SISTERS ( I )
Me vienen a la mente muchas referencias
cinematográficas y literarias sobre las hermanas. Sobre ese vínculo de sangre
que te une a alguien simplemente por haber nacido de la misma persona.
Mis
tres hermanas. Podría escribir un libro entero sobre ellas. Podría tratar de sus miedos, de su
forma de ser, de lo mucho que las necesito en mi vida, de todos los juegos que
compartíamos de niñas, de todo lo que no me atrevo a contarles de mayor.
Y de
lo mucho que me entristece ver que de alguna forma nos vamos alejando, que cada
una inevitablemente sigue adelante con su vida.
Podría
inventarme sus nombres y maquillar sus historias, nuestras historias.
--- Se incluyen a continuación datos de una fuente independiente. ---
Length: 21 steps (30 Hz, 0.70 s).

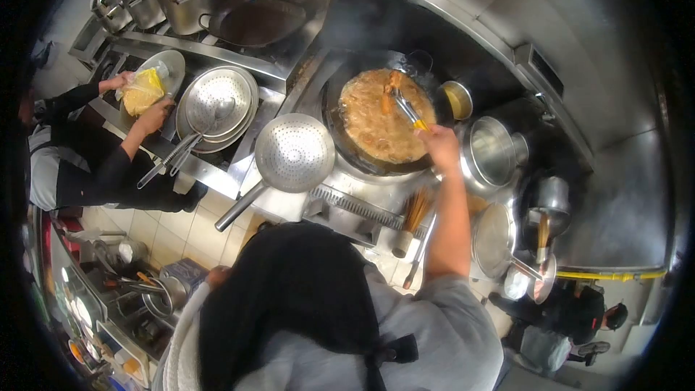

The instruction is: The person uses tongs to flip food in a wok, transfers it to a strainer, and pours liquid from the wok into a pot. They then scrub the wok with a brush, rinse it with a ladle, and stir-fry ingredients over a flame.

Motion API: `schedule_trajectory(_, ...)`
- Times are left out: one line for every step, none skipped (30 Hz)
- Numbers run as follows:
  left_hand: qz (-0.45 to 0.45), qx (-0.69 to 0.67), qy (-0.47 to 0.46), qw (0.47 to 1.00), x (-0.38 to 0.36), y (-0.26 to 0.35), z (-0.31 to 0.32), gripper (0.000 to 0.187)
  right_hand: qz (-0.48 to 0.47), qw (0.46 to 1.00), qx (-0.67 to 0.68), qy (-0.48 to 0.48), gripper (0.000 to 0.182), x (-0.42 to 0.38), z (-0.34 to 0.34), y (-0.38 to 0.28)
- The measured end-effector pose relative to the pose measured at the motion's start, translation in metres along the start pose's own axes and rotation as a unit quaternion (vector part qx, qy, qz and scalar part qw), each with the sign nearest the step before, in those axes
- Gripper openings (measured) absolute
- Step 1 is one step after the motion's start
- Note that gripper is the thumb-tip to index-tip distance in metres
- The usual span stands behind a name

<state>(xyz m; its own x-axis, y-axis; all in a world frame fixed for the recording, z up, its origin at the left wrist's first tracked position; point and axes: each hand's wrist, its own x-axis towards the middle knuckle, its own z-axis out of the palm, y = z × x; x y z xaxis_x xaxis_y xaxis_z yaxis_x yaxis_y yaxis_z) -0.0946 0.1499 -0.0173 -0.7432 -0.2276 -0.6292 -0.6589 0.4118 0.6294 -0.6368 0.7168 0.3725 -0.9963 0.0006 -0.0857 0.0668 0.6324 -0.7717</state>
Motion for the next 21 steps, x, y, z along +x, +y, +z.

O podría
plasmarlas con pelos y señales. Nadie distinguiría si lo que escribo es ficción
o realidad. Podría relatar momentos fugaces que todavía siguen en mi recuerdo.
Porque
al igual que en la ficción, en la vida ocurren cosas que nos marcan para
siempre. Inesperadas, tristes, alegres, fabulosas, dramáticas, oscuras. Y a
veces suceden a la vez, mezclándose miles de emociones en nuestro cuerpecito.
Tan pequeño, tan insignificante frente al mundo que parece hasta ridículo.
La
familia para mí es un pilar fundamental. Gracias a uno de esos acontecimientos que me
marcaron, supe darme cuenta de ello.
Una vez,
hace algún tiempo, mi universo estuvo a punto de derrumbarse. Creía que lo tenía todo:
trabajo, amigos, una pareja con la que me casaría, tendría hijos y sería feliz.
Una vida más o menos calculada, más o menos deseada, más o menos aceptable en un
entorno lleno de convencionalismos. Con proyección de futuro. Eso es lo que
creía, o mejor dicho, lo que me obligué a creer. Cuando ese cuento de hadas se
vino abajo, cuando el príncipe azul resultó ser de mentira y desteñía, me di
cuenta de que las personas a las que consideraba amigos, se esfumaron. Me quedé
sin boda, sin vestido blanco, sin pareja ni amigos, sin autoestima y con muchas
preguntas. Entré en un estado de shock extraño. Creía que lo que me estaba sucediendo no era real. En mitad de
ese caos, mi familia fue la única que permaneció a mi lado, que me prestó su
hombro para llorar desconsoladamente. Mis padres y en especial mis tres hermanas. Y para de contar. Ellas se
encargaron de que no me sintiera sola. No siempre lo conseguían, pero me
ayudaron mucho. Les debo el hecho de recuperar la confianza en mí misma.
Después de
aquel episodio y con el paso de los años, me di cuenta de dos cosas. De que
gracias a ese plantón en el altar, gracias a ese hecho, conseguí ser feliz de
verdad, con mayúsculas. Aprendí a valorarme y
a creer en mí por encima de todo. Descubrí después de un tiempo
obligatorio y necesario de soledad, qué era lo que quería en mi vida, o mucho
mejor, lo que no quería. Y me recuperé, me fortalecí y muy poco a poco, volví a
tener fe. Me volví a ilusionar, a equivocarme y a enamorarme como una tonta.
Desde las entrañas. Y esta vez sí reconocí la realidad, la fuerza de lo que me
pasaba.
Nunca les agradecí lo suficiente que estuvieran ahí
cuando más las necesitaba. Que fueran el palo al que agarrarme para salir del
fango, que simplemente se quedaran a mi lado. Nada más, sólo estar. Sobraban
las palabras. Era necesario pasar un tiempo de dolor, de rabia y de hastío,
pero me vino bien esa especie de soledad compartida.
Ahora, desde mi rincón favorito, agradezco a mis hermanas que me salvaran de aquellos días oscuros, aunque probablemente
no lean estas líneas porque no saben que escribo ni que tengo un blog. Hay cosas que dejamos de saber las unas de las otras. Pero ese vínculo
especial sé que, de algún modo, no desaparecerá.
Y espero que estas palabras en forma de regalo, aun sin saber que existen,
lleguen inconscientemente hasta ellas.